§ **What you will do**
Could you return all of the listing below exactly, please?

§ **Dataset section**
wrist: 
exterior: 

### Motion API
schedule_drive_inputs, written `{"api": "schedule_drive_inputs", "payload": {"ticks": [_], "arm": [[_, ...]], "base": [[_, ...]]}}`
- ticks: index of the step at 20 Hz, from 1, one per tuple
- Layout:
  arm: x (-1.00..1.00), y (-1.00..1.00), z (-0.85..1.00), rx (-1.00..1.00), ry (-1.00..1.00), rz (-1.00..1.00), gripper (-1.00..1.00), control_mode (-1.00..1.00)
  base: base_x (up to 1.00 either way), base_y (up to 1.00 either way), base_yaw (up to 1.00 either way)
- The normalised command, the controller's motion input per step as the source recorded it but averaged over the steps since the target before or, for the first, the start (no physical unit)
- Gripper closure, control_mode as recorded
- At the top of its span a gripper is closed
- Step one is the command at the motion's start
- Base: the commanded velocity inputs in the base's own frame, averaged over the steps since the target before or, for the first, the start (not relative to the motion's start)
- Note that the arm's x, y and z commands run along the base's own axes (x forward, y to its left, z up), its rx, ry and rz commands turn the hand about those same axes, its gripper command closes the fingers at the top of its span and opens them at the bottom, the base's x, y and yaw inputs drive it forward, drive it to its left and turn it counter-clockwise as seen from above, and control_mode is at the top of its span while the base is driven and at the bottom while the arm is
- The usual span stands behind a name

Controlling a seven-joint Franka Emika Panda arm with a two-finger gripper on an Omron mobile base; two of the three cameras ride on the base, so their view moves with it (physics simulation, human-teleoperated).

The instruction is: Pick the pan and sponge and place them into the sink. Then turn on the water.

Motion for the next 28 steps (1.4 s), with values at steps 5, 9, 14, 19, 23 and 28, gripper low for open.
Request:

§ **Answer section**
wrist: 
exterior: 

### Motion API
schedule_drive_inputs, written `{"api": "schedule_drive_inputs", "payload": {"ticks": [_], "arm": [[_, ...]], "base": [[_, ...]]}}`
- ticks: index of the step at 20 Hz, from 1, one per tuple
- Layout:
  arm: x (-1.00..1.00), y (-1.00..1.00), z (-0.85..1.00), rx (-1.00..1.00), ry (-1.00..1.00), rz (-1.00..1.00), gripper (-1.00..1.00), control_mode (-1.00..1.00)
  base: base_x (up to 1.00 either way), base_y (up to 1.00 either way), base_yaw (up to 1.00 either way)
- The normalised command, the controller's motion input per step as the source recorded it but averaged over the steps since the target before or, for the first, the start (no physical unit)
- Gripper closure, control_mode as recorded
- At the top of its span a gripper is closed
- Step one is the command at the motion's start
- Base: the commanded velocity inputs in the base's own frame, averaged over the steps since the target before or, for the first, the start (not relative to the motion's start)
- Note that the arm's x, y and z commands run along the base's own axes (x forward, y to its left, z up), its rx, ry and rz commands turn the hand about those same axes, its gripper command closes the fingers at the top of its span and opens them at the bottom, the base's x, y and yaw inputs drive it forward, drive it to its left and turn it counter-clockwise as seen from above, and control_mode is at the top of its span while the base is driven and at the bottom while the arm is
- The usual span stands behind a name

Controlling a seven-joint Franka Emika Panda arm with a two-finger gripper on an Omron mobile base; two of the three cameras ride on the base, so their view moves with it (physics simulation, human-teleoperated).

The instruction is: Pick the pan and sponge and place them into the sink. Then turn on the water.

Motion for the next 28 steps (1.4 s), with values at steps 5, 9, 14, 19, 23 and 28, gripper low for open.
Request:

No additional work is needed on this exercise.